Bladder stones (or urinary calculi) in dogs develop from minerals that start out as crystals, which combine with small specks of material. Think of the texture of sand; this is how small they first start out. Once precipitation begins to form on the surface, they slowly grow into full-fledged stones, sometimes reaching up to 4” in diameter.
Bladder stones are painful, to say the least, because they affect a dog’s kidneys, bladder, and urethra. They are most commonly found in the bladder and can cause your pup to strain when urinating or lick his genital area more than normal.
However, depending on the bladder stone size, your dog may not experience any symptoms at all, which gives the stones time to develop and cause infection, discomfort, and pain. Bladder stones in dogs may occur due to a bacterial infection, genetic predisposition, or an imbalance in your dog’s urine PH.
If your dog has a bacterial infection in the bladder, this can cause the urine to be more alkaline, which means crystals are more likely to form. When your dog’s pH reaches greater than 7, the urine can’t dissolve the crystals and they will continue to become bigger.
Certain dog breeds may run a higher risk of developing bladder stones. These include mixed breeds, Miniature Schnauzers, Shih Tzus, and Cocker Spaniels. If your dog is one of these breeds, it doesn’t automatically mean he will get bladder stones at some point in his life. It just means you should be extra aware of signs that he’s in pain, especially when urinating.
Finally, to help regulate your dog’s urine pH level, make sure your pet stays hydrated and is always drinking from a fresh, clean source of water. Your dog’s diet and metabolism can also affect his pH balance. Ask your veterinarian what kind of foods or ingredients are best to help regulate it. When the pH balance is off and there is a higher urine concentration (due to dehydration, typically), then there is more of a chance that crystals and eventually, stones will form.
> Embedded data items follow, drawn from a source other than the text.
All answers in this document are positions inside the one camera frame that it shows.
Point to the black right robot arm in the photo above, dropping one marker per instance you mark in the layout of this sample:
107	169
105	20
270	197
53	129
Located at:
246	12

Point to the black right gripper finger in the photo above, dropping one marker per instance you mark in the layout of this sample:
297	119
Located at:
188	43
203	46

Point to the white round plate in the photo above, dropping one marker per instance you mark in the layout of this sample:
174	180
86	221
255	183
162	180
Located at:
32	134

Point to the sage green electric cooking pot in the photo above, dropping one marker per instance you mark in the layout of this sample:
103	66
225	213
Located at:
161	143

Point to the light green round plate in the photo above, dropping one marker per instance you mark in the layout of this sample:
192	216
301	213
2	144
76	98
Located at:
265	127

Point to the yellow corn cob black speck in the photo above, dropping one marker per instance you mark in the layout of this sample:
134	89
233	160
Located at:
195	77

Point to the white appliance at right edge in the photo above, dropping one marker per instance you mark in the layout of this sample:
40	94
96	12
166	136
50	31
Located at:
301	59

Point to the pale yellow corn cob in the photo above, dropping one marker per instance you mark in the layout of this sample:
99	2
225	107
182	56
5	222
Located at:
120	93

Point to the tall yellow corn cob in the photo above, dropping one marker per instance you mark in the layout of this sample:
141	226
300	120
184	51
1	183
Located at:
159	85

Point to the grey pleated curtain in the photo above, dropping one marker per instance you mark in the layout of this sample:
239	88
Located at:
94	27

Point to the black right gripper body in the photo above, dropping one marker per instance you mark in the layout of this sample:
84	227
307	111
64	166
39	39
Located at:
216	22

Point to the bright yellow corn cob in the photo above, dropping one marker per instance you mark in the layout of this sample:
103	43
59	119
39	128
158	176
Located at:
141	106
The hope is to have the stones naturally pass through the system. This is typically the least painful and costly treatment. Watch to see if your pet is experiencing trouble urinating, as this is a common sign of bladder stones or at the very least, problems in the bladder or kidneys. Any time your dog is experiencing unusual behavior, make an appointment with the veterinarian so the problem is accurately detected and treated as soon as possible.
Treatment for Bladder Stones in Dogs
A veterinarian will determine if your dog has bladder stones through x-rays. Upon diagnosis, there are several options for treatment depending on how many bladder stones your dog has, how big they are, and your dog’s general health. If it is feasible, your veterinarian may recommend at-home dietary management to start with, in the hopes of dissolving the stones without the need for surgery.
One key factor for this kind of treatment is to prevent urinary tract infections, which will cause a recurring infection and worsen the condition. Your dog may be prescribed antibacterial medication to help with this, in addition to an altered diet.
A changed diet will take a few months to work, which generally includes a decrease in protein and an increase in water consumption, plus a slight increase in salt intake. If your dog is eligible for this type of home care, keep track of the foods you are feeding him and schedule a check-in with your veterinarian for progress updates.
Surgery is another option for treatment, reserved for more serious cases of bladder stones. A procedure called a cystotomy is performed to open the dog’s bladder and remove the stones. The bladder and urethra then get flushed with saline solution to prevent any remaining crystals from forming new stones. Surgery is always more taxing on a dog’s body and most likely will require an overnight stay for observation. The bladder stones are sent to the laboratory for analyzation for what the next steps are for recovery and future treatment.
Once your dog’s bladder stones have dissolved or been removed, ask your veterinarian about special dietary recommendations or other health tips to prevent them from coming back. Even small changes or additions to the diet can make all the difference when it comes to the health of your pet. Bladder stones are never fun to deal with, which is why prevention could possibly be your best route of care.